E non occupa il tuo, che puoi usare per altri motivi, o dismettere.

Questa situazione da un lato è un risparmio per le infrastrutture aziendali, dall’altra un costo per il lavoratore: occorre quindi cercare di contribuire in maniera proporzionata ai costi.

La possibilità di lavorare pressoché dovunque stimolerà il lavoratore ad aggiornarsi ed a migliorare la propria formazione professionale, sia online che a corsi ed eventi. Questo genere di formazione ha anche essa un costo. Un costo fuori azienda.

Consentendo il remote, e perché no il south working, o il nomadismo digitale, solleviamo da molti pesi il lavoratore, che essendo più sereno, produrrà di più e con migliore qualità.
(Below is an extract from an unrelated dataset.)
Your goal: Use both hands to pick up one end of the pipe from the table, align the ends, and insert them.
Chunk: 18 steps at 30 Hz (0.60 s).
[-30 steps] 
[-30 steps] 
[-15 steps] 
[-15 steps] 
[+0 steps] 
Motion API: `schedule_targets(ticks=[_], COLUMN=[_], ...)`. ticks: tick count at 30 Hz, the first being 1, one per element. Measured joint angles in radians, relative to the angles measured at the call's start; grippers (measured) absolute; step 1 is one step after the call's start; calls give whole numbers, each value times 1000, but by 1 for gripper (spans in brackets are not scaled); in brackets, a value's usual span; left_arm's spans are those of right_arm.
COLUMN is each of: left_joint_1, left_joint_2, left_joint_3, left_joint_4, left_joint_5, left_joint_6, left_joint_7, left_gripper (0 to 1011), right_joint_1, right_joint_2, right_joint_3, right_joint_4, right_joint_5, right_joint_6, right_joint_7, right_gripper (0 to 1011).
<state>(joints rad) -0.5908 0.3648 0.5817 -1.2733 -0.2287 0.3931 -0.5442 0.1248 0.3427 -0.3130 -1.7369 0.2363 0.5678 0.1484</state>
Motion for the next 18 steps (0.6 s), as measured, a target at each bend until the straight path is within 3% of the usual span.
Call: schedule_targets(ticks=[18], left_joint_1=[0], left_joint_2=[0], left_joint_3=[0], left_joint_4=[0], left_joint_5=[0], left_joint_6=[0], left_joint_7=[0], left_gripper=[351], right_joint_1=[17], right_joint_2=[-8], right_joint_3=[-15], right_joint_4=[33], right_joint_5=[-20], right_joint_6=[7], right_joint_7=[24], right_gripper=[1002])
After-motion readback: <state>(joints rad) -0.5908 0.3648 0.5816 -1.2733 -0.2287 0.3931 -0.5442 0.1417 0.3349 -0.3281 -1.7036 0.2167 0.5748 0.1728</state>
L’auto-formazione del lavoratore lo rende proprietario di un proprio metodo basato sulle proprie esperienze, irripetibile.

Una formazione non trasferibile da preservare, perché perdendo il lavoratore andrà ricominciata.

La verità che non esiste un team uguale all’altro, è ben nota.

Queste peculiarità si amplificano nel caso dei team totalmente remoti: un mashup di culture ed esperienze diverse, non costrette dalle convenzioni sociali di un ufficio, porta alla rapida creazione di una cultura aziendale differente. Più sincera, felice e produttiva.

Con la pandemia ho cercato di aiutare, grazie alla mia esperienza anche personale, lavoro in remoto dal 2006, molte aziende amiche che si erano ritrovate costretta al remoto improvvisamente.

Queste aziende non hanno avuto scelta e per loro l’esperienza iniziale è stata scioccante: c’è chi poi ne ha tratto profitto, e non ha il peso e la voglia di tornare in ufficio, e chi no, e prova nostalgia per il controllo “de visu” dei dipendenti e dell’assenza di “potere”.

Ora scusatemi, ma si è alzato un po’ il vento e devo lasciare il giardino, e cambiare ufficio.